Could this have been avoided? Absolutely. This is not an issue of this one bank. It is an issue around the globe. According to IBS Intelligence, 65% of the top banks in the US alone failed web security testing.

This is a very significant problem where hackers have gotten ahead of everyone, and we are playing catch up to clean their mess.

What can you do?

Data breaches are not just hard on the businesses. They can etch a footprint of anxiousness on the breached user forever. Personal, sensitive information is called personal for a reason. A retired doctor stated that his confidential credit files had been continuously breached and altered. He spoke about how his mail and cheque has gone missing. The hackers also tried to change his TransUnion Credit Bureau profile, leaving his personal information altered.

“I can tell you it’s very anxiety-provoking for your family to realize suddenly that somebody has this much information. It makes you feel very vulnerable” were his words.
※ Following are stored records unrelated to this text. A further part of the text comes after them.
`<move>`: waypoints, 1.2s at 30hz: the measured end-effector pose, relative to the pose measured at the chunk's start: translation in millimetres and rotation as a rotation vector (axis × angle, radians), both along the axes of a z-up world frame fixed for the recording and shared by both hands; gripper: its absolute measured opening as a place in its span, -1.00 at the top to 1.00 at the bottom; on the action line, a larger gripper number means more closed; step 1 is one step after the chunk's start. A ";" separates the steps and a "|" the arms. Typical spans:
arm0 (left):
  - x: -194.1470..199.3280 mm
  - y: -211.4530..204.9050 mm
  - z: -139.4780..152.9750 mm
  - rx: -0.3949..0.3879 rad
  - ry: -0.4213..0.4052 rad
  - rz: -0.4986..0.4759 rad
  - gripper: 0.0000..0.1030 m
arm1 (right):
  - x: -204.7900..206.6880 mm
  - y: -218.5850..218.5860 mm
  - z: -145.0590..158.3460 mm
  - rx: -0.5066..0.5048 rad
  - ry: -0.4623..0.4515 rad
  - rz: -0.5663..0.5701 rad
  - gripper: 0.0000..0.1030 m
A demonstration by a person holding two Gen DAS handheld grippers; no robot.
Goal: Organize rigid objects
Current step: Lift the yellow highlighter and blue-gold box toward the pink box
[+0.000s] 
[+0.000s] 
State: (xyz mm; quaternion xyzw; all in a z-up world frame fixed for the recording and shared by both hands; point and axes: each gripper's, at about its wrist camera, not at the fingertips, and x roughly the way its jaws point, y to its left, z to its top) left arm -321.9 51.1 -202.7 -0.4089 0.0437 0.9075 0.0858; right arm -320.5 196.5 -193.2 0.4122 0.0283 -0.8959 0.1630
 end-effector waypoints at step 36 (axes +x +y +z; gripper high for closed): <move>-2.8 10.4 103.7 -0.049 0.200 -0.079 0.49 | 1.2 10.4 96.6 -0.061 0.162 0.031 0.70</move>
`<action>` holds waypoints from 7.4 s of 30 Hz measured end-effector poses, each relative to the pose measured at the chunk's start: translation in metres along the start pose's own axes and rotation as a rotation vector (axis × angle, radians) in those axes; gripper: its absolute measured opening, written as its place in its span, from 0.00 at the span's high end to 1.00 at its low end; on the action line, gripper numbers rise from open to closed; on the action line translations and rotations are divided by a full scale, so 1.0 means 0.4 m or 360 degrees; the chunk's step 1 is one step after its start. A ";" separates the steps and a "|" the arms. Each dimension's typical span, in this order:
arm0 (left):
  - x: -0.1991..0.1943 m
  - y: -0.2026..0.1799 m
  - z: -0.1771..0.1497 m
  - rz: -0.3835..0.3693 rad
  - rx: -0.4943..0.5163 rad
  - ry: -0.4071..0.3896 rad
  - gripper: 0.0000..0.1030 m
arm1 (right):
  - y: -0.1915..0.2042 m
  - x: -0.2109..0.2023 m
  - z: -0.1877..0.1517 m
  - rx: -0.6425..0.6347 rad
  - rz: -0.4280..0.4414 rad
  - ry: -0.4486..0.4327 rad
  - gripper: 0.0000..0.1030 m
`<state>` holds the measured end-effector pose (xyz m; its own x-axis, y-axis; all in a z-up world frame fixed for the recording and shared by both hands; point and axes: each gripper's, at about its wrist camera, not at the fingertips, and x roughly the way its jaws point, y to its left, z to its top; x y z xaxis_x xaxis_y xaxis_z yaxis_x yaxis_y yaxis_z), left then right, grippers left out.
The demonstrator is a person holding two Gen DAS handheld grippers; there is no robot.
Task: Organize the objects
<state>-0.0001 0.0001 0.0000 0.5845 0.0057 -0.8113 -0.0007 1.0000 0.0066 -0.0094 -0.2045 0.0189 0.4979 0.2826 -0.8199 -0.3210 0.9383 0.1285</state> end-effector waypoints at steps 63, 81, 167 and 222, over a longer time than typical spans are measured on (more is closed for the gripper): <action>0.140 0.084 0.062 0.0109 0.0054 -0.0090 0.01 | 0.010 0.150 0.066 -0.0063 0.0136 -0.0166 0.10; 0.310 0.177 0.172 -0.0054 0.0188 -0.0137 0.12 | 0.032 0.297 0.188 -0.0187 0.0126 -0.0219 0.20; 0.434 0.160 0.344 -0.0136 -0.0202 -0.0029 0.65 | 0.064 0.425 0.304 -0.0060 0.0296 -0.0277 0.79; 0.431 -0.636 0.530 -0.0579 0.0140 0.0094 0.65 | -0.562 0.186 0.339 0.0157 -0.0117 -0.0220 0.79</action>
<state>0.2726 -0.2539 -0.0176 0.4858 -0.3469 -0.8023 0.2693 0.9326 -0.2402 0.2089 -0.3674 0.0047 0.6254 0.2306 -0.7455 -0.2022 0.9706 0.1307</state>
Whether you are a bank, any other financial sector, healthcare, manufacturing, or any other industry—security is not an option. It is an absolute necessity today. The data of everyone you deal with daily is your responsibility. It is not just financial loss at stake, it is the aspect of trust as well. On cybersecurity, global spending is expected to be $6 trillion by 2021. This shows how vital cybersecurity is and why everyone has to get on this bandwagon.

Some solutions which can arm you against future breaches:

  • Data Loss Prevention strategies must be in place. These will ensure that your data does not and cannot leave your network. Your sensitive, critical information cannot be available outside the corporate, trustworthy network.
  • Multi-factor authentication. It is no longer the time to take passwords lightly, but it is the time to say goodbye to only password authentications. Several layers of authentications are quintessential for your security posture to thrive. Security questions, OTP, biometrics are some of the layers which can be added to exemplify authentication. This ensures internal access is never violated and authorizes access, ensuring people are who they claim to be.
  • Governance at its best. Desjardins was a classic case of taking advantage of accesses. There must be stringent policy and compliance measures in place to always know who has access to what in your network. It is also necessary to streamline this process by automating the provisioning and de-provisioning of accesses. Especially when an employee leaves an organization, his/her access has to be revoked instantly. You do not want a begrudging employee leaving you with a data breach. Governance of privileged accounts must be carried out efficiently, as they have access to sensitive data that cannot fall into the hands of a bad actor.
  •  Analytics to monitor any change, anywhere, all the time. Cognitive technologies, in combination with IAM solutions, can radically ramp your security. If your network traffic is constantly monitored, any change, any unusual behavior can be detected immediately. This can allow a series of security measures to come into place. When anomalous behavior is seen, the authentication factors can be made more severe. Context MFA can take the place of just MFA. When the alerts are high enough, access itself can be terminated altogether.

The domain of Identity Management is bound to transform your security. You have to take a step in prioritizing security over everything else and ensure that it is your organizational protocol. Desjardins Group was simply unfortunate to have experienced a breach of that volume. It could be anyone.

Do you want to wait around and see when that happens, or do you want to be secure? The choice is yours.